October 15, 2018

NPR

By Joseph Shapiro, Jessica Pupovac, and Kari Lydersen

When Monica Cosby, Tyteanna Williams and Celia Colon talk about the years they spent as inmates at women’s prisons in Illinois, their stories often turn to the times they would be disciplined for what seemed like small, even absurd things.

Cosby was playing Scrabble in her cell once when a guard asked what she was doing. She responded sarcastically: “What does it look like I’m doing?” He wrote her up for “contraband” (the Scrabble set) and for “insolence.”

Williams got written up once when her cellmate, who had diabetes, passed out and Williams cursed at the officer she thought was too slow to help.

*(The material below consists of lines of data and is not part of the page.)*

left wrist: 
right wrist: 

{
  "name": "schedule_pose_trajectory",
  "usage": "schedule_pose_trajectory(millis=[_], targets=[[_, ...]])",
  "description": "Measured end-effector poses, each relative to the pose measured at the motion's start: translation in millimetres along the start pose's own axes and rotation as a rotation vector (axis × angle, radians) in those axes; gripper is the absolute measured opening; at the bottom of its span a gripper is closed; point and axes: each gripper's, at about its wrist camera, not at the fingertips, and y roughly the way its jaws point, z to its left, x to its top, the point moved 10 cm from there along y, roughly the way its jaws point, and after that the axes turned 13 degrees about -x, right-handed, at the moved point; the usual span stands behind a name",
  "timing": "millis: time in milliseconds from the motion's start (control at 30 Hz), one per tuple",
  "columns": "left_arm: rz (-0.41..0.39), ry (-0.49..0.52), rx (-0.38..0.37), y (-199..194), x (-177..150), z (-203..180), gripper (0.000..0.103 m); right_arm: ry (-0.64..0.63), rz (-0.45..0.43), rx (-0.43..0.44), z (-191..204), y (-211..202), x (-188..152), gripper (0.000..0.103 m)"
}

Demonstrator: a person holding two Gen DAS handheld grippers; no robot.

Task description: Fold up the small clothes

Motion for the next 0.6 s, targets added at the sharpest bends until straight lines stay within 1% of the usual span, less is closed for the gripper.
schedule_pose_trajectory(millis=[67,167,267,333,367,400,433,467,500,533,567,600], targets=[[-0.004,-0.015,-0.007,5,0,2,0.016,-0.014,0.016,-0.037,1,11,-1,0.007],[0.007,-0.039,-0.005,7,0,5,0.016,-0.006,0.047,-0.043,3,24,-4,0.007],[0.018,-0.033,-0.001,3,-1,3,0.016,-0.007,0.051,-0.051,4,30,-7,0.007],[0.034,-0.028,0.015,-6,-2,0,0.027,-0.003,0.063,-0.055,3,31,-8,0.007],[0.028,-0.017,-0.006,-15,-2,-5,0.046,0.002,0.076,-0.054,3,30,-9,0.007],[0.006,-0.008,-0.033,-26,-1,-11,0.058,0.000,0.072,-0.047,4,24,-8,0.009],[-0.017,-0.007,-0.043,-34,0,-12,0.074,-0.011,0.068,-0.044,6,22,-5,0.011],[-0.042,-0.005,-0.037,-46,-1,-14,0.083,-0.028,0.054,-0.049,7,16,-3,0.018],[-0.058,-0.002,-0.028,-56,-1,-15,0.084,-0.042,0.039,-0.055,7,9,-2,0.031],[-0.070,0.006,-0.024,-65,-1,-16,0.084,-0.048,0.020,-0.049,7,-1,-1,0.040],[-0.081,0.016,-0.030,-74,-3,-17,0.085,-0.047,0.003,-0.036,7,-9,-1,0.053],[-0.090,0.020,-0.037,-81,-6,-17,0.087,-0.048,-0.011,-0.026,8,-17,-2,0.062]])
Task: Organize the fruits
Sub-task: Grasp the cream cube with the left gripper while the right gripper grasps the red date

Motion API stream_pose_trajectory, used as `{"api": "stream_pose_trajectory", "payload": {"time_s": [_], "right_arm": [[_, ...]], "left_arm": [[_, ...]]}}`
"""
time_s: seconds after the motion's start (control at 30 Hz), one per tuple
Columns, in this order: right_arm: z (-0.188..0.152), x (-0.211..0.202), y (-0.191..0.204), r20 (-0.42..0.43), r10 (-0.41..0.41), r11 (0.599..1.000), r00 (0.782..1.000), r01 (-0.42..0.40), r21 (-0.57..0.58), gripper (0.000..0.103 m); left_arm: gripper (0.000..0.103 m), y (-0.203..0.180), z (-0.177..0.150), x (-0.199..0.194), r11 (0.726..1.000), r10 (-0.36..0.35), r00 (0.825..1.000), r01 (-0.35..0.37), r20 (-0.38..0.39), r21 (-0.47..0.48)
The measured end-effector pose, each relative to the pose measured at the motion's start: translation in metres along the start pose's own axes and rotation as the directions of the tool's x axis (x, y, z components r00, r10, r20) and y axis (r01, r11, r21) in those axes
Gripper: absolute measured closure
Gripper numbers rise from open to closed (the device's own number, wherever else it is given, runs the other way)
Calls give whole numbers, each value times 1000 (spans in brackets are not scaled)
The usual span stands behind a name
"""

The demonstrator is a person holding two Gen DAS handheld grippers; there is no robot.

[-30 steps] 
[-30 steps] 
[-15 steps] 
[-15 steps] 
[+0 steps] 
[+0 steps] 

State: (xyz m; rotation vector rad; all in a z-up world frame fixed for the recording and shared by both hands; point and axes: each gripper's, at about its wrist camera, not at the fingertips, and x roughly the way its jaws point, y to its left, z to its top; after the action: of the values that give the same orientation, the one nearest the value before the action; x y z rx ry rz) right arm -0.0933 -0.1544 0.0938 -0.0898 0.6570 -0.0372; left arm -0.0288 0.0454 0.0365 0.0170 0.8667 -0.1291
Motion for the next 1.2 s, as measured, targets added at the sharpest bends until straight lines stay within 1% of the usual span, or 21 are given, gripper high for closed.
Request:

Colon got a disciplinary ticket for “reckless eye-balling.” She had made a face when a corrections officer gave her an order. She says she ended up in solitary confinement as a result.

“You could get a ticket for anything,” Colon said.

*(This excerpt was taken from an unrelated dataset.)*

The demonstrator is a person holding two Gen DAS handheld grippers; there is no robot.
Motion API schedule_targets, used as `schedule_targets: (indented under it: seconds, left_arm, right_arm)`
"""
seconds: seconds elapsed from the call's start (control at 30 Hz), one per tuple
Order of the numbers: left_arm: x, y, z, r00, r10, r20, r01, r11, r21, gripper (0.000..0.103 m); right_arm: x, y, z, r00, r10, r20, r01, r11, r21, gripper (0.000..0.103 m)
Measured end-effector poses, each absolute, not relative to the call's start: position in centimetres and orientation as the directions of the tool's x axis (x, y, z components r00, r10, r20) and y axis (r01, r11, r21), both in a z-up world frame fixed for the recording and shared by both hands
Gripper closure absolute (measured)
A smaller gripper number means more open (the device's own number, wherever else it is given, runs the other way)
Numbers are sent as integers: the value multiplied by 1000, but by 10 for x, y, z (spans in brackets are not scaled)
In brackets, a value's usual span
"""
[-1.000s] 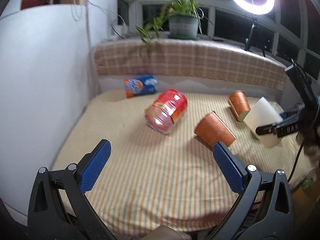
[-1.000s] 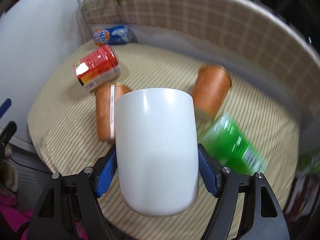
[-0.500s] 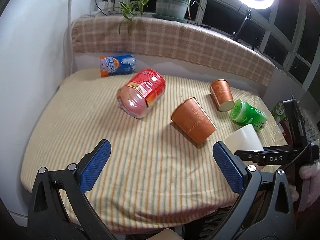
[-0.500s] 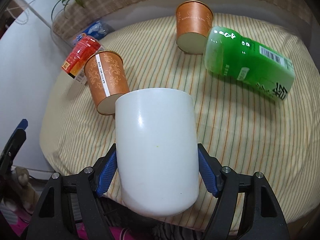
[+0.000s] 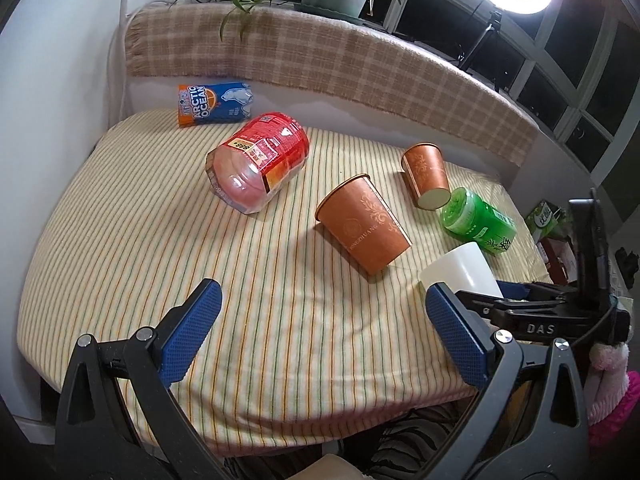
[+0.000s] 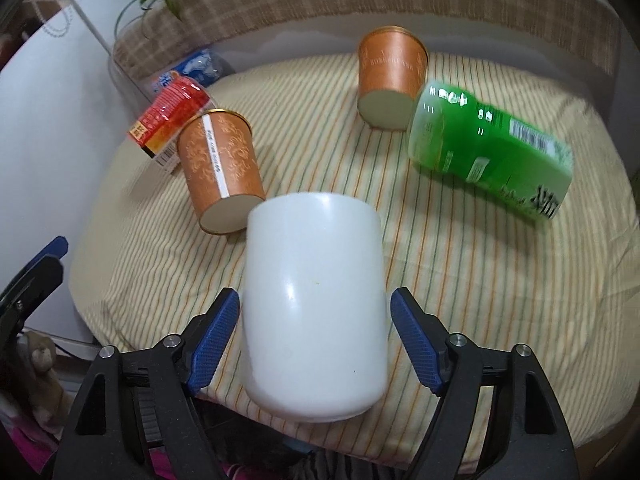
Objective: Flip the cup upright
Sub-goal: 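Lift the white cup with the right gripper toward the left gripper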
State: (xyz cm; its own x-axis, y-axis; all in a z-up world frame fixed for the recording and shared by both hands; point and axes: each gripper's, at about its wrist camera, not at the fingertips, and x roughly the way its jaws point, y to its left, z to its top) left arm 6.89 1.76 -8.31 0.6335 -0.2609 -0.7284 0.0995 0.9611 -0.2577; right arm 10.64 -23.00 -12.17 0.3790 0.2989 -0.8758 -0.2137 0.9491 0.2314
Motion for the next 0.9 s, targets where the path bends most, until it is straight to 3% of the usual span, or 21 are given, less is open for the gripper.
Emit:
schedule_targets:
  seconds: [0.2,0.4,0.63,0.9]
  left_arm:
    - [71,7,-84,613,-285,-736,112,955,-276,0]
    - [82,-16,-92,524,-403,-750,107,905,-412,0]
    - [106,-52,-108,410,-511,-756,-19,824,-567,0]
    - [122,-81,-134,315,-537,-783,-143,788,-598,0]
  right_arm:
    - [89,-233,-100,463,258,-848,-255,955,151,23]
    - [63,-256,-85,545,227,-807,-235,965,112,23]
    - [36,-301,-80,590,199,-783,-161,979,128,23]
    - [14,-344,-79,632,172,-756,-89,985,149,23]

Especially, it turns out, if you’re a woman.

Across the country, women in prison are disciplined at higher rates than men — often two to three times more often, and sometimes more — for smaller infractions of prison rules.

That is the finding of an investigation by NPR and the Medill School of Journalism at Northwestern University. We collected data from women’s and men’s prisons, visited five women’s prisons around the country, and interviewed current and former prisoners along with past and present wardens and prison officials. We also spoke with academics and other experts.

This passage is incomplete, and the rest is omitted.